- Farrow, Daniel J;
- Sánchez, Ariel G;
- Ciardullo, Robin;
- Cooper, Erin Mentuch;
- Davis, Dustin;
- Fabricius, Maximilian;
- Gawiser, Eric;
- Gebhardt, Henry S Grasshorn;
- Gebhardt, Karl;
- Hill, Gary J;
- Jeong, Donghui;
- Komatsu, Eiichiro;
- Landriau, Martin;
- Liu, Chenxu;
- Saito, Shun;
- Snigula, Jan;
- Wold, Isak GB
The construction of catalogues of a particular type of galaxy can be complicated by interlopers contaminating the sample. In spectroscopic galaxy surveys this can be due to the misclassification of an emission line; for example in the Hobby-Eberly Telescope Dark Energy Experiment (HETDEX) low-redshift [O ii] emitters may make up a few per cent of the observed Ly α emitter (LAE) sample. The presence of contaminants affects the measured correlation functions and power spectra.
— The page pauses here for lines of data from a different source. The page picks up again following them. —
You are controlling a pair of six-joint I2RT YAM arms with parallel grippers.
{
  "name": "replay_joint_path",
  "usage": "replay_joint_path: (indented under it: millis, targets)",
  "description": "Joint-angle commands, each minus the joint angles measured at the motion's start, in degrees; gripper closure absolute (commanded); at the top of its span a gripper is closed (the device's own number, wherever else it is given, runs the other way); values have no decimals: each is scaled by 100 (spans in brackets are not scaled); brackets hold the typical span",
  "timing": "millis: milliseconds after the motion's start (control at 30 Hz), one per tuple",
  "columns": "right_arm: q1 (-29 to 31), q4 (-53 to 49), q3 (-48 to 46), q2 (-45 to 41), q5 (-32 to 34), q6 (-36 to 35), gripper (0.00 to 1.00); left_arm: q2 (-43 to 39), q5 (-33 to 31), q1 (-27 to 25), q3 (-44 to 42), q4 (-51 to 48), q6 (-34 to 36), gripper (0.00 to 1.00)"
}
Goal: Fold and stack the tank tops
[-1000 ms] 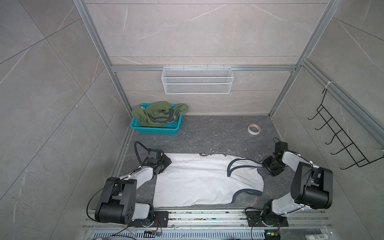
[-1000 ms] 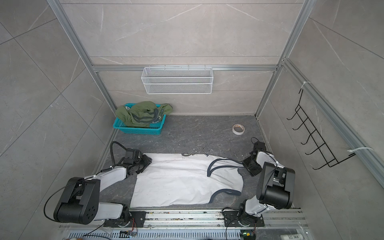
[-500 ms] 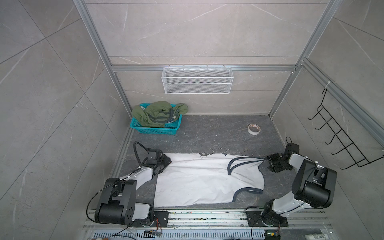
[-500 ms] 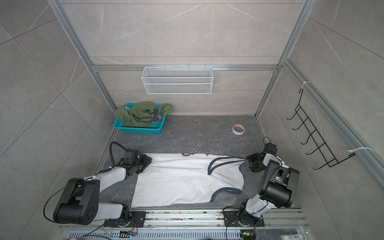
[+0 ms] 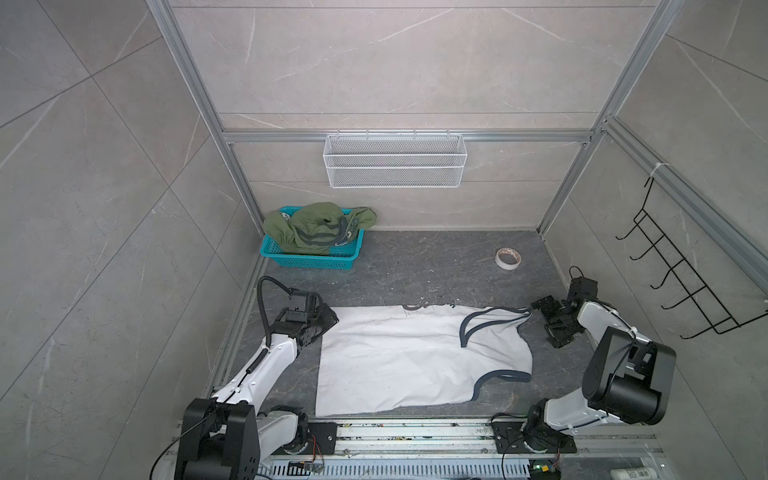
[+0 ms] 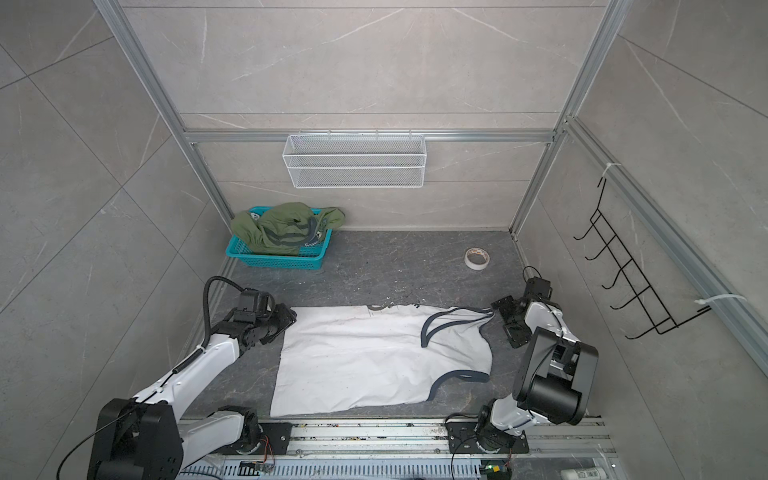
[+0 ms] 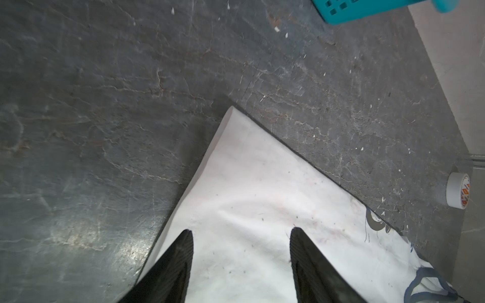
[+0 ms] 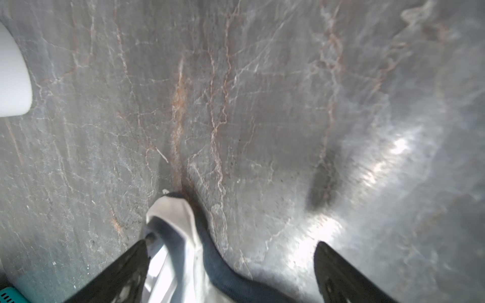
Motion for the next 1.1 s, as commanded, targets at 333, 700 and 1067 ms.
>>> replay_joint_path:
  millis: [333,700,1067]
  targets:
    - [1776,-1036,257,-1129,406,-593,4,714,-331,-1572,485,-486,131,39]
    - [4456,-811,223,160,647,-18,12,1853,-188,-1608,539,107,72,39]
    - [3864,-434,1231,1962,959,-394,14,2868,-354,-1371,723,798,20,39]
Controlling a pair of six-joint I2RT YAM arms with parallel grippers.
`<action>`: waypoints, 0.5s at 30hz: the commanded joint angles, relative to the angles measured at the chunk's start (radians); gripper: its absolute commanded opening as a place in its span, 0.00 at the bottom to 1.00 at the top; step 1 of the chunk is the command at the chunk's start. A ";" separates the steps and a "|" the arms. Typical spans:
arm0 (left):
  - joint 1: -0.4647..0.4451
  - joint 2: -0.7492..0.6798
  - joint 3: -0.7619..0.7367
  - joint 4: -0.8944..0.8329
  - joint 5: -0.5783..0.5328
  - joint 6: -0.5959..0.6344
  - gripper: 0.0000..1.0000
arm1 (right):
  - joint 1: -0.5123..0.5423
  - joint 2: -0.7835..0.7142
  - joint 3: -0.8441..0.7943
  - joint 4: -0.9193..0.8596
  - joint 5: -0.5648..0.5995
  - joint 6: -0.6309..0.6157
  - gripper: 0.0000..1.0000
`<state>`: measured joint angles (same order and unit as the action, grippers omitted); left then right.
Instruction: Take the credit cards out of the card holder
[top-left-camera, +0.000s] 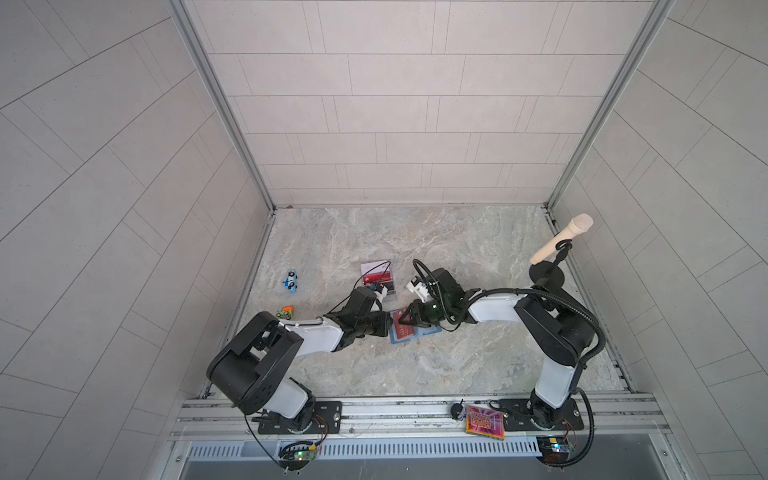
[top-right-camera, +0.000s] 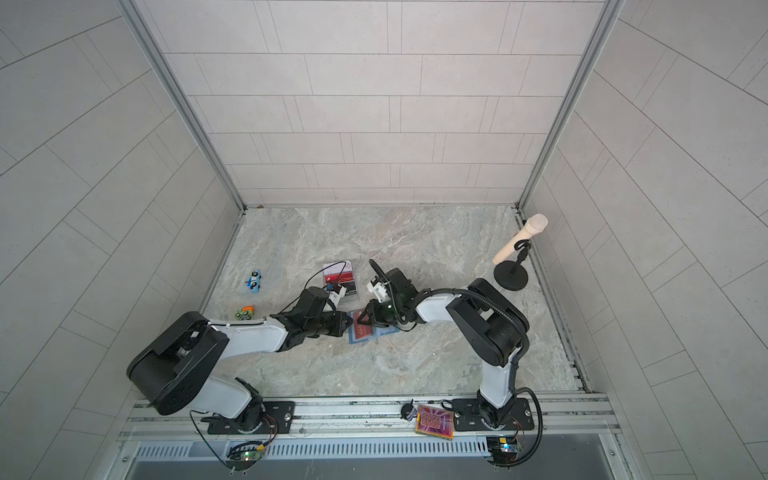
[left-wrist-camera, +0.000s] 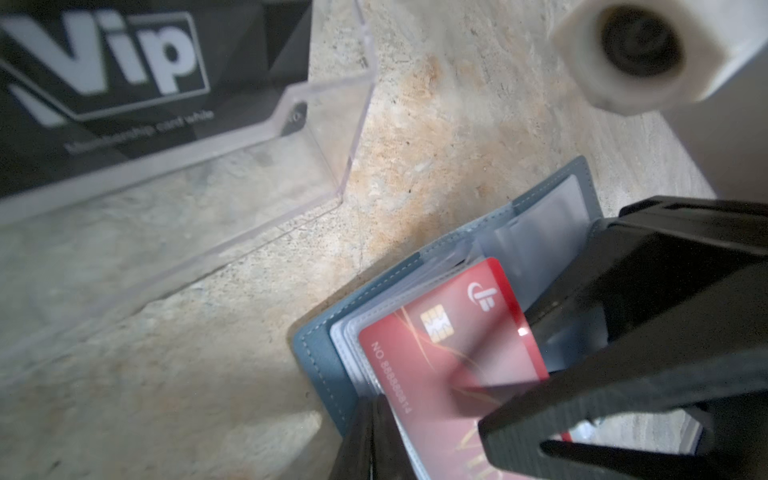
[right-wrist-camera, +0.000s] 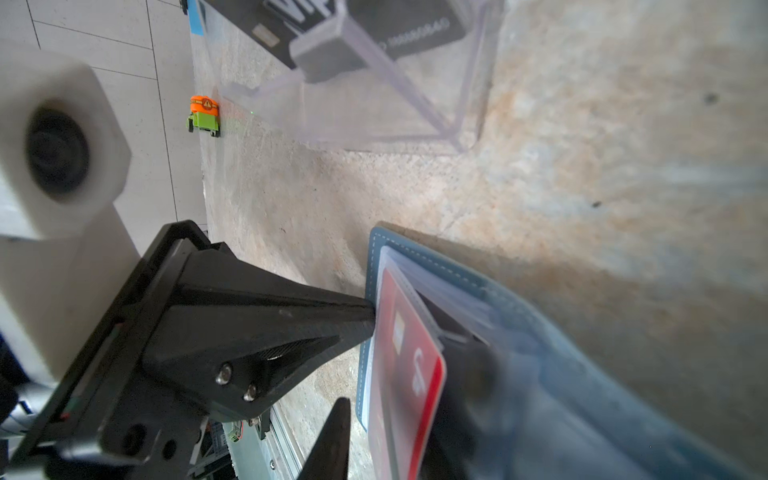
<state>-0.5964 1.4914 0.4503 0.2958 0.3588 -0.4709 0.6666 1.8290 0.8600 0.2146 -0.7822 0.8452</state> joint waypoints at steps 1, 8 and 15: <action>-0.005 0.033 0.002 -0.060 -0.009 0.012 0.08 | 0.013 0.025 0.027 0.032 -0.035 0.017 0.25; -0.005 0.040 -0.005 -0.053 -0.013 0.009 0.08 | 0.013 0.030 0.014 0.035 -0.043 0.014 0.26; -0.005 0.039 -0.014 -0.046 -0.021 0.011 0.08 | -0.020 -0.009 -0.039 0.127 -0.063 0.053 0.25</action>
<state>-0.5961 1.4937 0.4507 0.2985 0.3576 -0.4709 0.6579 1.8477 0.8490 0.2676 -0.8188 0.8650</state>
Previous attempts to deal with this using the cross-correlation function have assumed sources at a fixed redshift, or not modelled evolution within the adopted redshift bins. However, in spectroscopic surveys like HETDEX, where the contamination fraction is likely to be redshift dependent, the observed clustering of misclassified sources will appear to evolve strongly due to projection effects, even if their true clustering does not. We present a practical method for accounting for the presence of contaminants with redshift-dependent contamination fractions and projected clustering. We show using mock catalogues that our method, unlike existing approaches, yields unbiased clustering measurements from the upcoming HETDEX survey in scenarios with redshift-dependent contamination fractions within the redshift bins used. We show our method returns autocorrelation functions with systematic biases much smaller than the statistical noise for samples with at least as high as 7 per cent contamination. We also present and test a method for fitting for the redshift-dependent interloper fraction using the LAE-[O ii] galaxy cross-correlation function, which gives less biased results than assuming a single interloper fraction for the whole sample.